* Aim of the task *
The answer should hold only the lines from the beginning of the material through the one with "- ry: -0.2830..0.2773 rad", reproduced exactly and without pictures.

* Collected data *
::::::::

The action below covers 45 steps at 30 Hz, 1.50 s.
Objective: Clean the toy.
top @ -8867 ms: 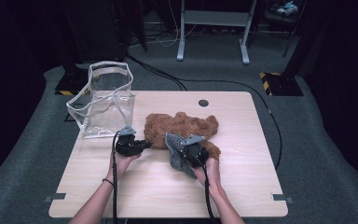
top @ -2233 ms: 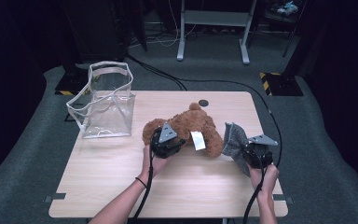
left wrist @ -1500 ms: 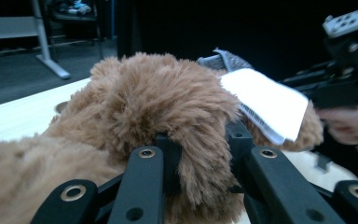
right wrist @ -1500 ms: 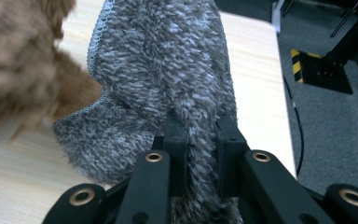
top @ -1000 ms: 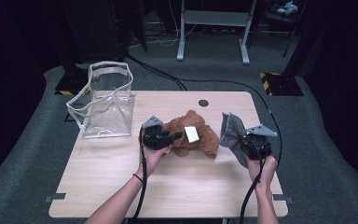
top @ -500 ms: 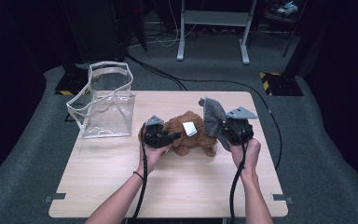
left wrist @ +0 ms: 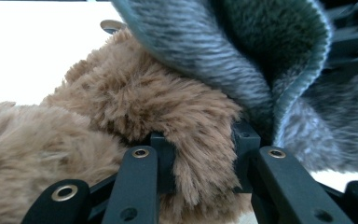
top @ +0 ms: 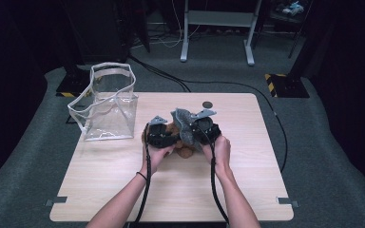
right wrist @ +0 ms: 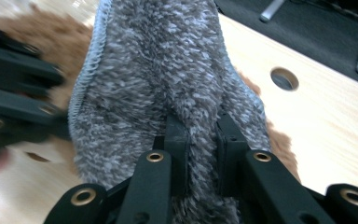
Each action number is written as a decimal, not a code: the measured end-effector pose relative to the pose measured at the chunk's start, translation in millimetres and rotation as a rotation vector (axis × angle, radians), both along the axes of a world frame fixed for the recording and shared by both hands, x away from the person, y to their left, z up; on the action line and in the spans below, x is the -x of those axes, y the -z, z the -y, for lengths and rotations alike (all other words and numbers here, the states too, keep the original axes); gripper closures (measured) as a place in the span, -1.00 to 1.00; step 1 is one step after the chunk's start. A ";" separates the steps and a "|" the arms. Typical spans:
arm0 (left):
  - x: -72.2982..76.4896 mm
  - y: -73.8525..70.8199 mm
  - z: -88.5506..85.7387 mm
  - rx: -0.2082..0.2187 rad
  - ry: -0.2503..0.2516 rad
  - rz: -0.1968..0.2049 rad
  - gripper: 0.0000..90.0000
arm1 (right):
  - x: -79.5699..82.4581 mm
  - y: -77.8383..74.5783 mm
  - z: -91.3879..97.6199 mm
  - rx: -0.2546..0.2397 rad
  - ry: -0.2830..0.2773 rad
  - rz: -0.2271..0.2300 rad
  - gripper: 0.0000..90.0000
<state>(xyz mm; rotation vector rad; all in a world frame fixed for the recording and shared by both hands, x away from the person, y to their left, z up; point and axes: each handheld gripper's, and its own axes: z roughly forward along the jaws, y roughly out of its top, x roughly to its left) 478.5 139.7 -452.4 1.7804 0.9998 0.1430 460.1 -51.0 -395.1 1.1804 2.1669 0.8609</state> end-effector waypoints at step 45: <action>-9.8 5.8 -6.7 -0.046 0.068 0.001 0.47 | -32.8 5.5 1.3 0.003 0.025 0.010 0.77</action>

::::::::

* Written response *
The action below covers 45 steps at 30 Hz, 1.50 s.
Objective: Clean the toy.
top @ -8867 ms: 
top @ -2233 ms: 
left wrist @ -1500 ms: 
right wrist @ -1500 ms: 
top @ -1000 ms: 
top @ -500 ms: 
left wrist @ +0 ms: 
top @ +0 ms: 
right wrist @ +0 ms: 
Each action number is written as a decimal, not a code: the measured end-effector pose relative to the pose measured at the chunk's start, translation in millimetres and rotation as a rotation vector (axis × angle, radians), both along the axes of a world frame fixed for the recording and shared by both hands, x away from the person, y to their left, z up; on the action line and in the spans below, x is the -x of those axes, y the -z, z the -y, for lengths and rotations alike (all other words and numbers here, the states too, keep the original axes); gripper closures (measured) as a place in the span, -1.00 to 1.00; step 1 is one step after the chunk's start. A ";" separates the steps and a "|" the arms. Typical spans:
arm0 (left):
  - x: -72.2982..76.4896 mm
  - y: -73.8525..70.8199 mm
  - z: -88.5506..85.7387 mm
  - rx: -0.2082..0.2187 rad
  - ry: -0.2503..0.2516 rad
  - rz: -0.1968..0.2049 rad
  - gripper: 0.0000..90.0000
arm1 (right):
  - x: -79.5699..82.4581 mm
  - y: -77.8383..74.5783 mm
  - z: -91.3879..97.6199 mm
  - rx: -0.2546..0.2397 rad
  - ry: -0.2830..0.2773 rad

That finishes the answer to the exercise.